I'm not sure what to say...  it's crazy and nuts, but pretty inventive.

But I noticed there are a couple scuffs on the helmet already.  Have you already taken a few spills?  Should we expect to see very up-close shots of the snow !   

Make sure you post the video!


----------



## ScottBooks (Oct 28, 2008)

So, um Harvey. In your will, who do you leave Kindle Boards to?


----------



## Ann in Arlington (Oct 27, 2008)

More importantly, who does he leave his Kindles to. . . .



Ann


----------



## chynared21 (Oct 28, 2008)

*Interesting helmet Harvey! You'll have to share some videos when you get back *


----------



## WolfePrincess73 (Dec 2, 2008)

I am impressed. Also, hope to see the videos!


----------



## KBoards Admin (Nov 27, 2007)

Jeff said:


> Teninx! Here's your hat!


Yes, I'm sure we could sell this to Teninx if it doesn't work out on the ski hill..!!


----------



## KBoards Admin (Nov 27, 2007)

Leslie said:


> Harvey, you are a nice guy and I like you a lot but you really really are a geek....
> 
> L


LOL - yes, guilty as charged! But geeks are one step up from nerds, right?

Right?


----------



## KBoards Admin (Nov 27, 2007)

kim said:


> I'm not sure what to say... it's crazy and nuts, but pretty inventive.
> 
> But I noticed there are a couple scuffs on the helmet already. Have you already taken a few spills? Should we expect to see very up-close shots of the snow !
> 
> Make sure you post the video!


That is very observant. In fact, when I posted a shot of this helmet cam on my Facebook page, my oldest daughter gave this response:

"Papa, this kind of concerns me. You fall . . . . not unoften. Poor Camera."

Camera? What about me!?!


----------



## kim (Nov 20, 2008)

Harvey said:


> That is very observant. In fact, when I posted a shot of this helmet cam on my Facebook page, my oldest daughter gave this response:
> 
> "Papa, this kind of concerns me. You fall . . . . not unoften. Poor Camera."
> 
> Camera? What about me!?!


LOL. That's funny, I think I like your daughter.


----------



## Betsy the Quilter (Oct 27, 2008)

Kool hat, Harvey--

Can I borrow it as a Mod hat?

Betsy


----------



## Tippy (Dec 8, 2008)

Wow!  Whadda concept!  Are you doing this for America's Funniest Videos?  You may have the $10,000 prize all sewn up!  Be careful -- but be sure to post the video!


----------



## thejackylking #884 (Dec 3, 2008)

Might not hurt the helmet too much but I hope you don't wipe out, you might kill the camera.


----------



## KBoards Admin (Nov 27, 2007)

I figure if it's my typical faceplant, or backflop, the camera should be okay. But if the wipeout involves somersaults, I'm in trouble and so's my camera.


----------



## kim (Nov 20, 2008)

Tippy said:


> Wow! Whadda concept! Are you doing this for America's Funniest Videos? You may have the $10,000 prize all sewn up! Be careful -- but be sure to post the video!

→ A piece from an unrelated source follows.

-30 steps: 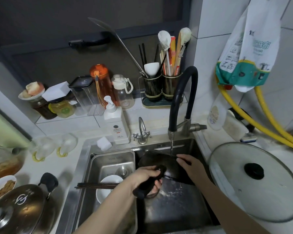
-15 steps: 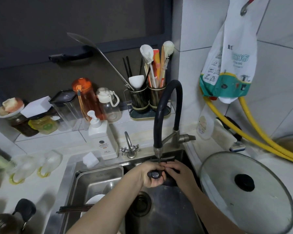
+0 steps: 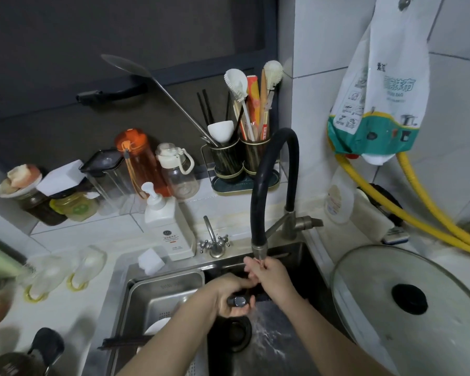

$10,000 !!!! Woot Woot! Harvey's buying booklights for everyone!


----------



## KBoards Admin (Nov 27, 2007)

"Everybody gets a booklight! Everybody gets a booklight!"  

I've always wanted to announce that.


----------



## luvmy4brats (Nov 9, 2008)

I'm speechless. Impressed but speechless. Hopefully you and your camera will make it in one piece.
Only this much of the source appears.